Al final, mucho después de que Cheapside se convierta en Doxy Street, pasando el lugar en el que los tranvías llegan a la estación terminal de Stepney, las calles embarradas suben y bajan y las casas asoman como dientes irregulares. Aquí, en esta zona lejana de los Easterlies, no se atreve a vivir ningún miembro de los gremios. Observo a estas personas correr por un paisaje que parece aplastado por unas manos gigantes, las mujeres cubiertas con viejos chales, los hombres enturbiados por la peste a cervecería, los niños rápidos, pálidos y sutilmente peligrosos, y me pregunto si aquí es donde realmente empieza el cambio hacia la verdadera pobreza.
Parece que siempre escojo días nublados, las últimas horas de la tarde, noches grises y bochornosas de verano, diasinturnos en pleno invierno para mis largos paseos. O, al menos, en eso es en lo que acaba convirtiéndose cada uno de estos días, mientras me alejo del brillante núcleo de mi vida en Northcentral. Desde los mejores barrios, paso a través de capas de humo y sombras londinenses. Supongo que la mayoría de los gremiales se rendirían llegados a este punto, si es que alguna vez un loco impulso los hubiera llevado tan lejos. Mientras miro las caras maliciosas y sin edad que estudian mi paso a través de agujeros en los ladrillos, mientras oigo a los niños correr detrás y delante de mí, supongo que debería empezar a asustarme. Pero aquí vive gente: yo mismo viví aquí una vez, aunque fuera en una Edad diferente. Así que sigo andando y rodeo los altos muros de Tidesmeet, donde trabajé durante un feliz verano. Las carreras de los niños cesan. Las caras de gárgola ya no me observan. Está claro que alguien vestido como yo, de forma práctica y elegante, con un abrigo oscuro y botas altas para atravesar el barro, pero al mismo tiempo señalado sin remedio por el suave brillo de la riqueza, debe tener dinero. Pero no me lo llevaría conmigo hasta allí, ¿verdad? No... o eso me imagino que susurran los grises niños fantasma al congregarse en los callejones. Y, además, es un grande del gremio. Las consecuencias que les harían sufrir los cabrones de los policías hacían que el asesinato y el robo no tuvieran sentido.
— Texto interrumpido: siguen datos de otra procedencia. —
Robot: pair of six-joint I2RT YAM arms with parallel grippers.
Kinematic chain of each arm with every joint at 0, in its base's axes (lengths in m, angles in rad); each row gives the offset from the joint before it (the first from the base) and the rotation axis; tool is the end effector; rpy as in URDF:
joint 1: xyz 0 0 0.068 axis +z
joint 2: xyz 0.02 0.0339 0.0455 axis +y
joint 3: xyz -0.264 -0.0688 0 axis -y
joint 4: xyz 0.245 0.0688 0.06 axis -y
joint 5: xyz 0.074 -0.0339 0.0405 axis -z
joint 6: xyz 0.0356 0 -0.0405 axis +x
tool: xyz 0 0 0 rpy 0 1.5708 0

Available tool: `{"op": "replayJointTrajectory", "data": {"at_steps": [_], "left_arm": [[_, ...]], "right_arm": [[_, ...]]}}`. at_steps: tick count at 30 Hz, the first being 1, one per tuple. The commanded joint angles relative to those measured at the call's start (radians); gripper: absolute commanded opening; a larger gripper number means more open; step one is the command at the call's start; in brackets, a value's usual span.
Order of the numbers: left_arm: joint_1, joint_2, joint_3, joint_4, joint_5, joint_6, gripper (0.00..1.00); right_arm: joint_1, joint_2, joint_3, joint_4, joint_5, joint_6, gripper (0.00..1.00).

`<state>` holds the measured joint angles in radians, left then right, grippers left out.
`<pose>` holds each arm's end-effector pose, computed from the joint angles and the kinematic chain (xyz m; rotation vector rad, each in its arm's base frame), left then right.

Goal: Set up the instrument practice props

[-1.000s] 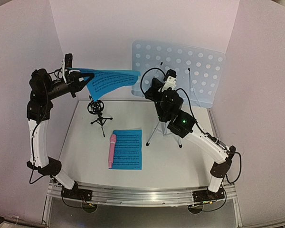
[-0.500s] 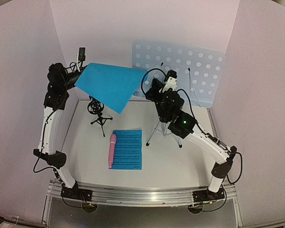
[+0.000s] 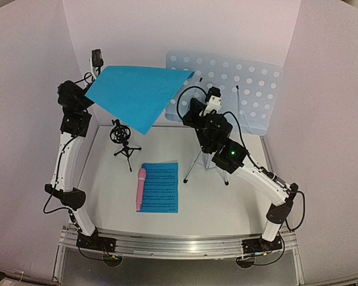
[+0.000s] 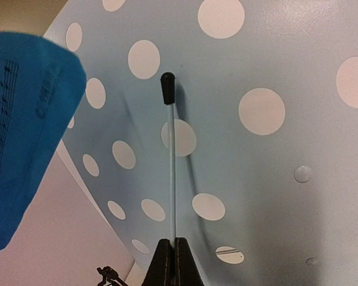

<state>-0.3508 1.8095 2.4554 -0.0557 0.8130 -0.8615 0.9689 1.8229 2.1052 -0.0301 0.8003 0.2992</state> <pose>0.2952 -0.1355 0.6202 0.5381 1.1942 -1.4489 0.2476 0.3153 0.5197 0.2323 1.3973 0.5267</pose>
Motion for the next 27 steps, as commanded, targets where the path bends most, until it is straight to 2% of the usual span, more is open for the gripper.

Y yo debía tener mis razones para ir hasta allí (o estaba loco) y ambas ideas harían que se sintieran incómodos. No llevo una espada escondida en el bastón, ni una porra, ningún arma visible, ni siquiera un paraguas para protegerme de la lluvia que siempre parece amenazar en estos días nublados. Pero montarme una emboscada en el espacio que tenía delante, donde las casas se juntaban más... ¿Quién sabe qué extraños hechizos gremiales podría llevar encima?